If you have a basic knowledge of Biblical history, you already know that even though God equipped Saul with the anointing he needed to govern, the king made a lot of mistakes and disobeyed direct orders from God. Some of his decisions were made out of greed, and others in an attempt to please the people.
Let’s see what happened next. 1SA 16:1 Now the Lord said to Samuel, "How long will you grieve over Saul, since I have rejected him from being king over Israel? Fill your horn with oil, and go; I will send you to Jesse the Bethlehemite, for I have selected a king for Myself among his sons."
1SA 16:7 But the Lord said to Samuel, "Do not look at his appearance or at the height of his stature, for God sees not as man sees, for man looks at the outward appearance, but the Lord looks at the heart."
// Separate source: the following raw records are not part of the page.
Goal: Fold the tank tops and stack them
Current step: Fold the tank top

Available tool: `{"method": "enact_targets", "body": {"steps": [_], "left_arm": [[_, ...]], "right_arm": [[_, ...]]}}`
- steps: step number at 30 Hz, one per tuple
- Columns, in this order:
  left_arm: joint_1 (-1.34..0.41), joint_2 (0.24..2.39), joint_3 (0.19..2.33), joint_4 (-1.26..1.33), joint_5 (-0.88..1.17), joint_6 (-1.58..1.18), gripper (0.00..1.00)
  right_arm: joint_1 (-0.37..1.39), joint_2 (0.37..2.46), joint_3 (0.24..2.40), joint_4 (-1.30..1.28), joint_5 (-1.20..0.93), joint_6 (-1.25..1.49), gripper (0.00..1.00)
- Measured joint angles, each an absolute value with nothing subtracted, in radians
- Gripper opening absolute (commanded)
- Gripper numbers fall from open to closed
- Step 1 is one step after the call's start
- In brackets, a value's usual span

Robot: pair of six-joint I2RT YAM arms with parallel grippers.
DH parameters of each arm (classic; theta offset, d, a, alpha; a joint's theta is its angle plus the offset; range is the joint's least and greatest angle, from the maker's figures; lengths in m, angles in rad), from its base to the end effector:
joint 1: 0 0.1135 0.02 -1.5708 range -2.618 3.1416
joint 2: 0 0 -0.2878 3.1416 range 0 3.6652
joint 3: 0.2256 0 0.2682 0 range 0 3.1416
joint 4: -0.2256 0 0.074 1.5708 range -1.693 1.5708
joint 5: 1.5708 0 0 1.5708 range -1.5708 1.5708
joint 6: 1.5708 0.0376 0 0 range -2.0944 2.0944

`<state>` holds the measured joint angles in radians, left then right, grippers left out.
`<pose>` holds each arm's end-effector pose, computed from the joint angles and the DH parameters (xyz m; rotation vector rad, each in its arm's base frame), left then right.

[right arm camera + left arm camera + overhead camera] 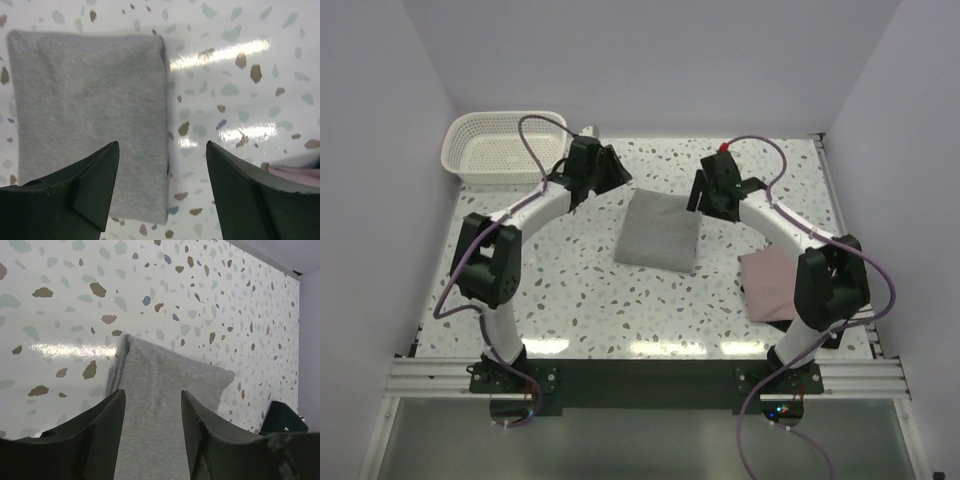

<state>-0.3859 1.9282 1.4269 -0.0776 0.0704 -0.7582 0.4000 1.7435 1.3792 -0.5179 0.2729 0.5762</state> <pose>0.4364 -0.1801 0.2491 -0.3728 2.2104 -0.7228 0.3771 0.1484 0.2748 0.3302 2.3896 0.1130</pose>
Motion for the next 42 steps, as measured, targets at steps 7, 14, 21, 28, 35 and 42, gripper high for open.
{"method": "enact_targets", "body": {"steps": [7, 14, 21, 28, 35, 42], "left_arm": [[-0.467, 1.703, 1.214, -0.115, 0.022, -0.748, 0.50], [-0.603, 1.740, 1.199, -0.145, -0.001, -0.674, 0.37], [-0.651, 1.826, 1.171, -0.169, -0.046, -0.643, 0.27], [-0.727, 1.861, 1.123, -0.183, -0.114, -0.658, 0.23], [-0.846, 1.832, 1.049, -0.105, -0.172, -0.798, 0.26], [-0.984, 1.821, 1.034, -0.065, -0.135, -0.914, 0.43]], "right_arm": [[0.501, 1.657, 1.206, -0.517, 0.270, 0.612, 0.60], [0.526, 1.741, 1.216, -0.515, 0.273, 0.648, 0.59], [0.512, 1.864, 1.278, -0.515, 0.319, 0.648, 0.59], [0.490, 2.028, 1.441, -0.524, 0.356, 0.623, 0.59], [0.484, 2.138, 1.597, -0.514, 0.311, 0.564, 0.60], [0.483, 2.187, 1.721, -0.508, 0.216, 0.488, 0.80]]}}
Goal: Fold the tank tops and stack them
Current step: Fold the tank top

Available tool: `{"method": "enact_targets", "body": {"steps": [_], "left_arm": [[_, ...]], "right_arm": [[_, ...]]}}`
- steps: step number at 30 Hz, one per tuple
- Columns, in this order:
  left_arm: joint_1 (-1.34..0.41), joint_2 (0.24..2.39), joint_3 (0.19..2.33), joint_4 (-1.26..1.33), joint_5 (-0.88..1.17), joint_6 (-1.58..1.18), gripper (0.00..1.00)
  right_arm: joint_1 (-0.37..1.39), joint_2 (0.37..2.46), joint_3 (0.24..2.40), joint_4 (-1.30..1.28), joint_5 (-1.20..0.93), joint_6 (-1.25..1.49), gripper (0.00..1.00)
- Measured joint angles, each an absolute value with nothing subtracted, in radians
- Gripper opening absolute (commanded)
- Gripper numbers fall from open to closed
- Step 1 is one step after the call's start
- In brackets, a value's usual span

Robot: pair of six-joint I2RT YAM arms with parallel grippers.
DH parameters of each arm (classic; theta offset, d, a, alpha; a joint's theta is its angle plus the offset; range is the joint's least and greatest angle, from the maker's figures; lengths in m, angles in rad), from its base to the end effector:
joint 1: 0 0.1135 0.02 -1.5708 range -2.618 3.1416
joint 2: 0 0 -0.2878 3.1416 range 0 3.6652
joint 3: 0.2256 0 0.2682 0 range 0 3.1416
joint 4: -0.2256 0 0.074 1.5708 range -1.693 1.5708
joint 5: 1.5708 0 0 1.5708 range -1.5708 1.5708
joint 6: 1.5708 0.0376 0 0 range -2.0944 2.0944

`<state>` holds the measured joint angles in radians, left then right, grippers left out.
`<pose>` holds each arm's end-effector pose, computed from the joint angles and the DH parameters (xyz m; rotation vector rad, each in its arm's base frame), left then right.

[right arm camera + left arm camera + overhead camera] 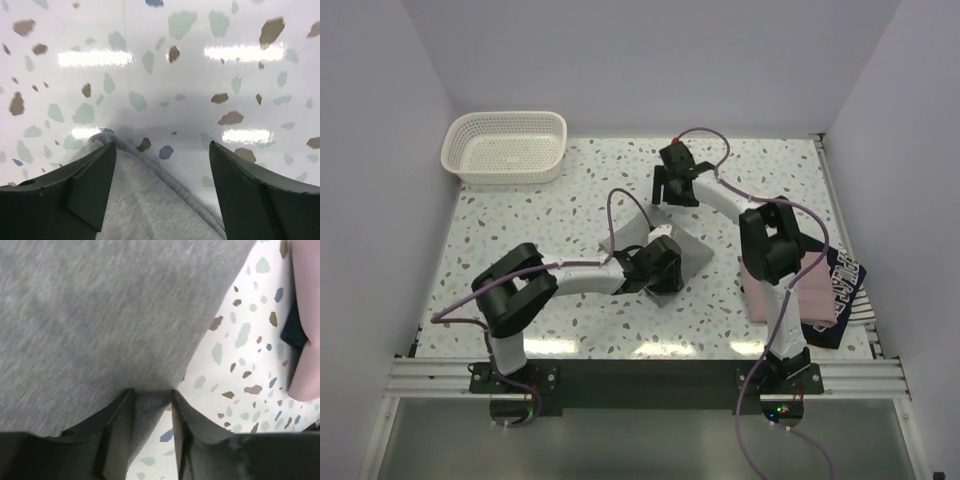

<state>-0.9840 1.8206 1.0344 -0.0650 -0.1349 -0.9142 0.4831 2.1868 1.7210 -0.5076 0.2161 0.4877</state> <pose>0.2211 -0.3233 0.1661 0.0241 2.5356 -0.6754 0.4546 0.2293 0.1930 0.0897 2.5134 0.1199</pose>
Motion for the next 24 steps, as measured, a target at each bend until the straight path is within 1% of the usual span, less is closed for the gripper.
{"method": "enact_targets", "body": {"steps": [3, 6, 10, 14, 18, 21, 24], "left_arm": [[-0.991, 1.819, 1.079, -0.100, -0.126, -0.920, 0.47], [-0.981, 1.801, 1.132, -0.118, -0.126, -0.912, 0.49], [-0.965, 1.703, 1.154, -0.169, -0.127, -0.892, 0.50], [-0.936, 1.549, 1.154, -0.268, -0.126, -0.852, 0.51], [-0.880, 1.361, 1.113, -0.332, -0.104, -0.801, 0.52], [-0.844, 1.235, 1.055, -0.366, -0.086, -0.770, 0.52], [-0.838, 1.145, 0.995, -0.400, -0.072, -0.742, 0.52]], "right_arm": [[0.466, 2.177, 1.766, -0.507, 0.211, 0.475, 0.84], [0.427, 2.128, 1.761, -0.523, 0.206, 0.480, 0.85], [0.367, 1.941, 1.656, -0.555, 0.215, 0.528, 0.82], [0.361, 1.628, 1.341, -0.513, 0.206, 0.635, 0.81], [0.430, 1.382, 1.024, -0.488, 0.197, 0.781, 0.81], [0.521, 1.287, 0.843, -0.478, 0.214, 0.904, 0.82], [0.596, 1.267, 0.757, -0.463, 0.236, 1.012, 0.82]]}}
Even though Samuel had anointed Saul, he was chosen by lot. This could be compared to throwing dice or drawing straws. In those days it would have been seen as a democratic process, and therefore compares to today’s elections.
However, when it came time for a new king to be chosen, God had a different idea, as we see in the following passage. 1SA 16:10-13, “Thus Jesse made seven of his sons pass before Samuel. But Samuel said to Jesse, "The Lord has not chosen these." And Samuel said to Jesse, "Are these all the children?" And he said, "There remains yet the youngest, and behold, he is tending the sheep." Then Samuel said to Jesse, "Send and bring him; for we will not sit down until he comes here." So he sent and brought him in. Now he was ruddy, with beautiful eyes and a handsome appearance. And the Lord said, "Arise, anoint him; for this is he." Then Samuel took the horn of oil and anointed him in the midst of his brothers; and the Spirit of the Lord came mightily upon David from that day forward.”
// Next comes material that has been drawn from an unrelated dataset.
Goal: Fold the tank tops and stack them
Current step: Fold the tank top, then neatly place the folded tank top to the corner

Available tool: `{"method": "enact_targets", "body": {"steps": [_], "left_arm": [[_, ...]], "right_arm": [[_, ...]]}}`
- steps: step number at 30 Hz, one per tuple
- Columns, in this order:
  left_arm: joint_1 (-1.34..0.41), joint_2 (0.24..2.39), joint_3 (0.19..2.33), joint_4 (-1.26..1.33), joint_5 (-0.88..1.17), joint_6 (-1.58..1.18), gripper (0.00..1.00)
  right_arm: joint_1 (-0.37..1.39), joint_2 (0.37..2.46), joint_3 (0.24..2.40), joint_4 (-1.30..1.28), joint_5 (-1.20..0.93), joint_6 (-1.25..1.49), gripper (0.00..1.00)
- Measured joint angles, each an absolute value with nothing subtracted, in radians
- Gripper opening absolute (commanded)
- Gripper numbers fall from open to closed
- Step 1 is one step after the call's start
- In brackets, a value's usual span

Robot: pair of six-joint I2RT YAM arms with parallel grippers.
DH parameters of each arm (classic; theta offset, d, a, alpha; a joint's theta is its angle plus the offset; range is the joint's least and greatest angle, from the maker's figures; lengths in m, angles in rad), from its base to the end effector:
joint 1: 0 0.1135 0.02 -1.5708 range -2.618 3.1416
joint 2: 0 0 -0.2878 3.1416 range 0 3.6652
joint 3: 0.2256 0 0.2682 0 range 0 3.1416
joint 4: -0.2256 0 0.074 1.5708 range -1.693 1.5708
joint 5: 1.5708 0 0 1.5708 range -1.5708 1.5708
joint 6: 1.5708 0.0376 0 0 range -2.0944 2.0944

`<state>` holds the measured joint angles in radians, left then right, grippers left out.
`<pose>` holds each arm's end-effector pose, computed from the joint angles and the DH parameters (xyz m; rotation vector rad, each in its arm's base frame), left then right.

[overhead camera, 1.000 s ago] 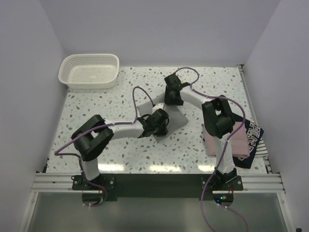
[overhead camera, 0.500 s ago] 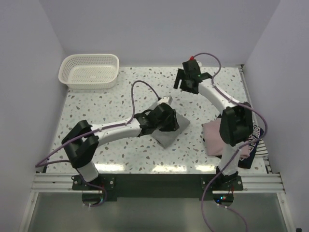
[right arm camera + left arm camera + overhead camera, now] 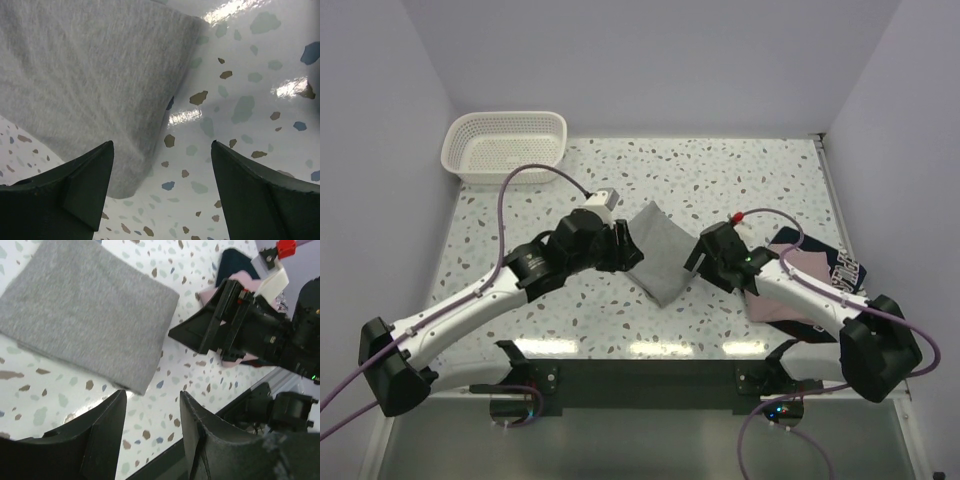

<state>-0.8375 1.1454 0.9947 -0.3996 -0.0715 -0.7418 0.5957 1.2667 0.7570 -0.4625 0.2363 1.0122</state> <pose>0.1785 -0.1941 0.3374 0.0624 2.2415 -0.8346 0.2148 0.1350 0.2216 0.6159 2.4646 0.3550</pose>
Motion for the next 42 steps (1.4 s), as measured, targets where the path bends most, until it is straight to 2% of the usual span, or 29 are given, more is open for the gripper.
{"method": "enact_targets", "body": {"steps": [4, 10, 17, 18, 20, 23, 24, 25, 32, 42], "left_arm": [[-0.830, 1.088, 0.919, -0.441, -0.046, -0.714, 0.52], [-0.811, 1.025, 0.842, -0.477, -0.029, -0.704, 0.52], [-0.805, 0.999, 0.828, -0.480, -0.022, -0.682, 0.52], [-0.804, 0.997, 0.823, -0.480, -0.022, -0.678, 0.52], [-0.802, 0.996, 0.813, -0.481, -0.022, -0.669, 0.52], [-0.799, 0.995, 0.799, -0.484, -0.023, -0.659, 0.52], [-0.798, 0.993, 0.795, -0.485, -0.023, -0.655, 0.52], [-0.797, 0.991, 0.789, -0.484, -0.023, -0.649, 0.52], [-0.789, 0.963, 0.752, -0.488, -0.034, -0.609, 0.52], [-0.786, 0.962, 0.719, -0.479, -0.027, -0.561, 0.52]], "right_arm": [[0.635, 1.269, 0.696, -0.395, 0.274, 1.148, 0.80], [0.648, 1.348, 0.639, -0.268, 0.298, 1.268, 0.73], [0.654, 1.428, 0.634, -0.141, 0.313, 1.321, 0.58], [0.654, 1.435, 0.634, -0.132, 0.320, 1.324, 0.48], [0.655, 1.453, 0.636, -0.124, 0.325, 1.325, 0.43], [0.656, 1.487, 0.664, -0.137, 0.333, 1.314, 0.26], [0.656, 1.501, 0.681, -0.151, 0.335, 1.301, 0.10], [0.656, 1.518, 0.702, -0.170, 0.339, 1.284, 0.02], [0.656, 1.592, 0.953, -0.501, 0.381, 1.079, 0.00], [0.631, 1.536, 1.207, -0.987, 0.519, 0.845, 0.00]]}}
In most Western countries today, the leaders do not have the absolute power afforded to kings. However, their decisions still affect the lives of their people, and in some cases, the population of the entire world.
I believe that God will use any leader a people chooses, and will at least offer the tools needed to govern well. Yet, he will not push His will on anyone. Just as in the case of Saul, the king, or president, or prime minister might choose to ignore God, and therefore suffer the consequences. Unfortunately, those consequences will be passed on to every citizen under his authority.
As voters, we need to try to make our choice through God’s eyes. If possible, we need to explore the heart of our candidate. Does he seek God for guidance? Does he believe in the basic tenants of the Bible? Does he openly express his faith?
If none of the candidates in a particular election posses any of these Godly characteristics, then we need to get on our knees and pray for our country.
However, if one candidate sticks out as God’s most likely partner, we need to support him in every way. We need to pray. We need to vote. We need to pray again.